- [What is needed] After locating "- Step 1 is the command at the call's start" in the listing below, copy that line and each one after it exactly, ending with the line that has "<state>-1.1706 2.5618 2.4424".

- [Task data]
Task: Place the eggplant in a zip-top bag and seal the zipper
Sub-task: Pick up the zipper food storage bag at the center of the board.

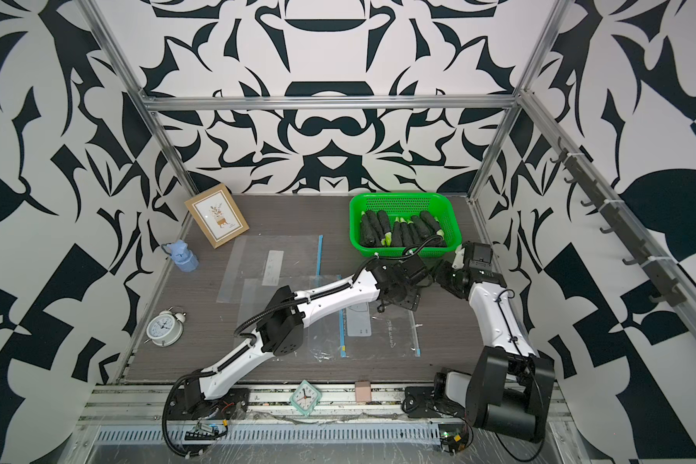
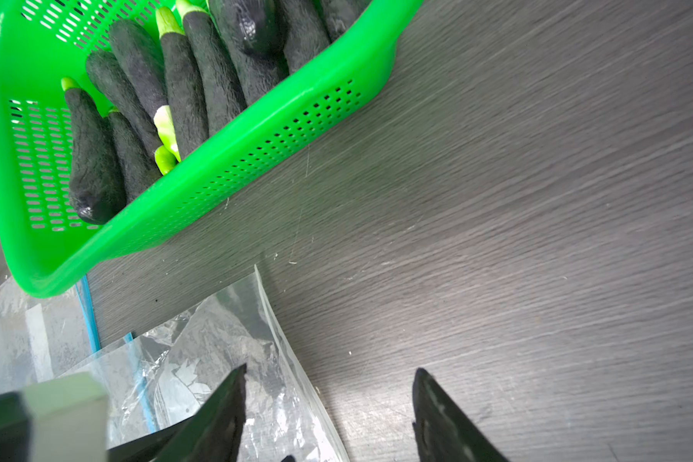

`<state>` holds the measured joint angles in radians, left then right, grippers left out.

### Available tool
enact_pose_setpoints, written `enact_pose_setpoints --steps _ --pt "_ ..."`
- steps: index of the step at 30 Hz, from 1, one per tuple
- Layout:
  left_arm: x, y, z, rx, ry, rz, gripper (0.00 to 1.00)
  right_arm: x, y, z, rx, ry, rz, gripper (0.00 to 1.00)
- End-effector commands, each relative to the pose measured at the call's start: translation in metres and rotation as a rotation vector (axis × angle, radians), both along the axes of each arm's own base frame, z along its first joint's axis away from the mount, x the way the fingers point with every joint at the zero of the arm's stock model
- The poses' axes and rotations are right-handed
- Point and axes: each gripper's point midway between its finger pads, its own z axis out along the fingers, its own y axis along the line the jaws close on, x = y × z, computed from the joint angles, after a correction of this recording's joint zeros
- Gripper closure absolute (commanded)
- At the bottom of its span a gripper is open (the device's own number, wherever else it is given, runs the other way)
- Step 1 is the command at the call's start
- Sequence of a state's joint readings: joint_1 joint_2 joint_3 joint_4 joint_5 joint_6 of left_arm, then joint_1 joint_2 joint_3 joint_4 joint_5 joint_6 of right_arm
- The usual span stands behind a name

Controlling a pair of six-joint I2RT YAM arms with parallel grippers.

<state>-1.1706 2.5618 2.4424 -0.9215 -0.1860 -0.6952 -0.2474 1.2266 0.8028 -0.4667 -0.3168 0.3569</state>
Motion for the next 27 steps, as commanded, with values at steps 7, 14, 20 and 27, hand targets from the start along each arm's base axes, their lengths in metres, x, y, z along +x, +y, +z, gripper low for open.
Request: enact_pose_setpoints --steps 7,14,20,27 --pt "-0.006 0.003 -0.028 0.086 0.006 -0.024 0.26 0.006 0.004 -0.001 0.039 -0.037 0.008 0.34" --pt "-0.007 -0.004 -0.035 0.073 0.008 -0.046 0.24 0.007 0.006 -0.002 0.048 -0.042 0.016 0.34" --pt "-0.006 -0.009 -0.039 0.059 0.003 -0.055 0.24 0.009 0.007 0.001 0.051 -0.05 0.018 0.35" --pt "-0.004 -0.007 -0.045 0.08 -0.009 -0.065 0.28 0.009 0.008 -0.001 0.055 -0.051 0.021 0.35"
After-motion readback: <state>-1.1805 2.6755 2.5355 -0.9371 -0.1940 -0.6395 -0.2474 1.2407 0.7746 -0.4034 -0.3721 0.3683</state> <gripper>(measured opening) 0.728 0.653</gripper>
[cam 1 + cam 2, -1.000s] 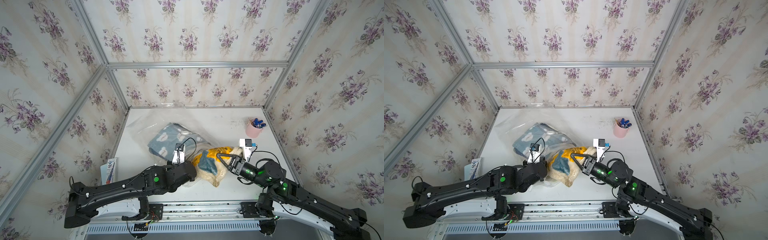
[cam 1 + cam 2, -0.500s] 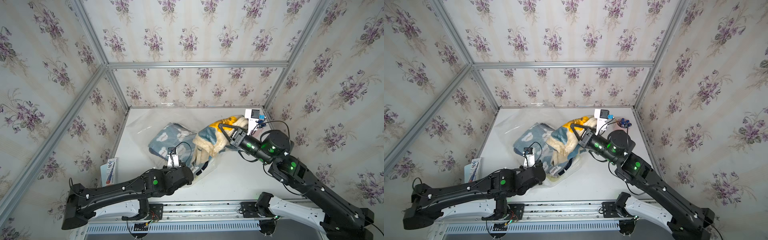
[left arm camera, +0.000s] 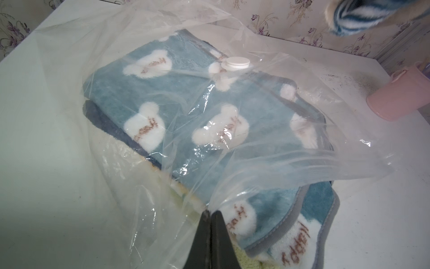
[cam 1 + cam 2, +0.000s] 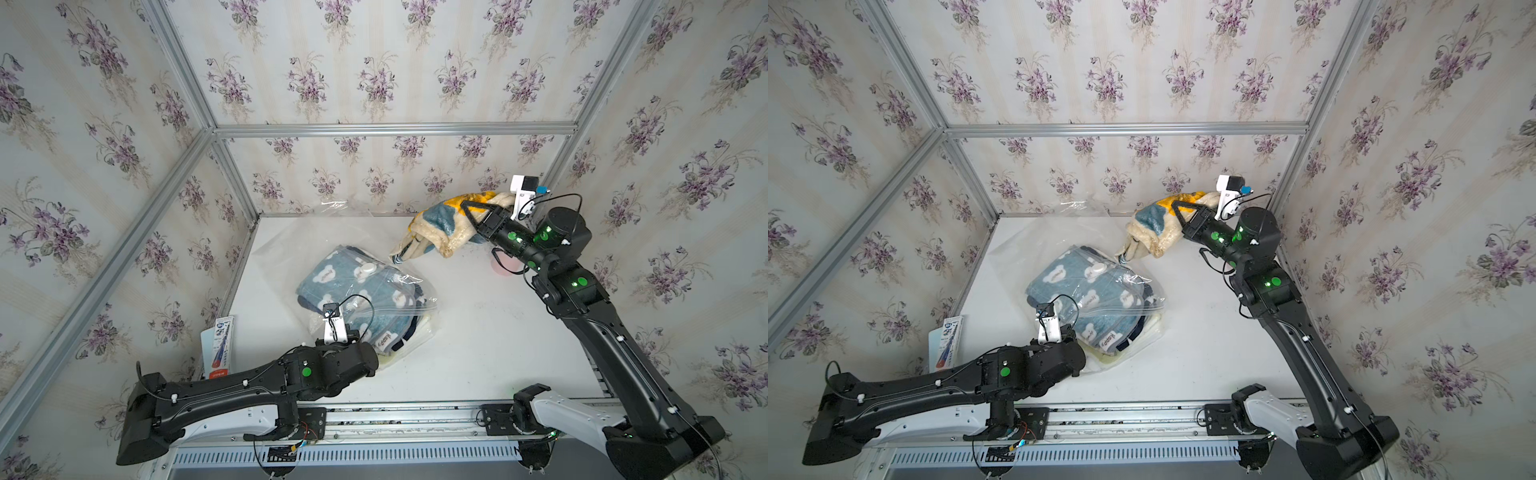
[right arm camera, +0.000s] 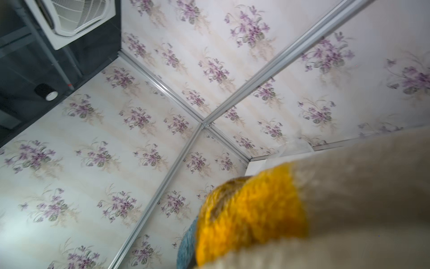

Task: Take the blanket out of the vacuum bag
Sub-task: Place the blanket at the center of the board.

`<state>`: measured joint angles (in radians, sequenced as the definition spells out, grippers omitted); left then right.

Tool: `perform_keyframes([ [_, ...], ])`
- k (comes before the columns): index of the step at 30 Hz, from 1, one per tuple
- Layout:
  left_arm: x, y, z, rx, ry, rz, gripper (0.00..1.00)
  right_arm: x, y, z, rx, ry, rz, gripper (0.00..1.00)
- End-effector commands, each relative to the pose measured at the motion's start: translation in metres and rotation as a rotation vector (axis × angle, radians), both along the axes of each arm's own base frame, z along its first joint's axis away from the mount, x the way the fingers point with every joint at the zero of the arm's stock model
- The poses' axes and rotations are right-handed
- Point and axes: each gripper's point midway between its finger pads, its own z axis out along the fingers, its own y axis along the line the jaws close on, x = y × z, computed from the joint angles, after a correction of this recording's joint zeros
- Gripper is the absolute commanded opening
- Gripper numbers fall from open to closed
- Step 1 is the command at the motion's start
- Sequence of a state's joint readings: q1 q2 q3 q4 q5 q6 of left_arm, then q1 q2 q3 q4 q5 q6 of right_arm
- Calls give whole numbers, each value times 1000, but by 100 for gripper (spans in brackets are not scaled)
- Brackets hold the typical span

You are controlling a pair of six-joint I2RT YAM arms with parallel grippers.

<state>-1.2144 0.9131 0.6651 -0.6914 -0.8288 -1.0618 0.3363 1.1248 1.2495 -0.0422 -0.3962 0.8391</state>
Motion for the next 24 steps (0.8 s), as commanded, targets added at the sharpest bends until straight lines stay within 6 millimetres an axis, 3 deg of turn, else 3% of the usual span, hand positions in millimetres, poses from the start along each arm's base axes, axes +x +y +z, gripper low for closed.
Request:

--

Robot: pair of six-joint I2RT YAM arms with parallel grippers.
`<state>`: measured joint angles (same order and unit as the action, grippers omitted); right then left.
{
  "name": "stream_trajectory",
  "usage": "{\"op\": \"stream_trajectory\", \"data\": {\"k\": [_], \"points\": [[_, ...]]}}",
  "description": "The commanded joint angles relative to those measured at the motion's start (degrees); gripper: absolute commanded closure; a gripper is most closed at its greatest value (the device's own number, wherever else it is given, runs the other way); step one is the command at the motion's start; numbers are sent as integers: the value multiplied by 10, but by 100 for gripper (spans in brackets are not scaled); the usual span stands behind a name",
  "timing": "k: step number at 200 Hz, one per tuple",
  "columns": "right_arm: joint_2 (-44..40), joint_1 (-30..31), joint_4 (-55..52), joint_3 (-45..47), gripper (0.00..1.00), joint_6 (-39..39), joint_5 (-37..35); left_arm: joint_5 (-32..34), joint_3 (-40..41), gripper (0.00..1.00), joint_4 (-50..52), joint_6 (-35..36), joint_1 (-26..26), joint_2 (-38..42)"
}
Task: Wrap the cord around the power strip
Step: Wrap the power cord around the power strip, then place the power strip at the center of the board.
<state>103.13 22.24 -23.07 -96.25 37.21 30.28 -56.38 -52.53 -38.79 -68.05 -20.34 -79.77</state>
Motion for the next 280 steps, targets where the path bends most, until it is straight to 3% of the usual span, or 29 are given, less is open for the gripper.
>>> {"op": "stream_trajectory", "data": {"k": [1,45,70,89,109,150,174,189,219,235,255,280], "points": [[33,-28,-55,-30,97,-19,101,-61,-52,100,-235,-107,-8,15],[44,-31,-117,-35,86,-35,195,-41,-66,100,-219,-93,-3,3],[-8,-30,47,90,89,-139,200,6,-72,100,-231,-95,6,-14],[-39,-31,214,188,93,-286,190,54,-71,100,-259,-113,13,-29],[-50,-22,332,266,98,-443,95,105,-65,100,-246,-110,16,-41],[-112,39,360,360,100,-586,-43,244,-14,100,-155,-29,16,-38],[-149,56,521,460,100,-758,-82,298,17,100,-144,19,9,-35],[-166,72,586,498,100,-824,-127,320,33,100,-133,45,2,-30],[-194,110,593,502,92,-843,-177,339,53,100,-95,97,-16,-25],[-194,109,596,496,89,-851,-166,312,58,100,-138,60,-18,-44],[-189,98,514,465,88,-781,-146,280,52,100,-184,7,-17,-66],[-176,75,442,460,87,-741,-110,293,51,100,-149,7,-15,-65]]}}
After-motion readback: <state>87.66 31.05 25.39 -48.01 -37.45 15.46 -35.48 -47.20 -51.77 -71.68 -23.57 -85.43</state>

- [Solution to the problem]
- Step 1 is the command at the call's start
- Sequence of a state's joint readings: joint_1 joint_2 joint_3 joint_4 joint_5 joint_6 of left_arm, then joint_1 joint_2 joint_3 joint_4 joint_5 joint_6 of right_arm
- The usual span stands behind a name

Controlling a pair of six-joint I2RT YAM arms with parallel grippers.

<state>-1.1706 2.5618 2.4424 -0.9215 -0.1860 -0.6952 -0.2474 1.2266 0.8028 -0.4667 -0.3168 0.3569</state>

With that, the answer is done.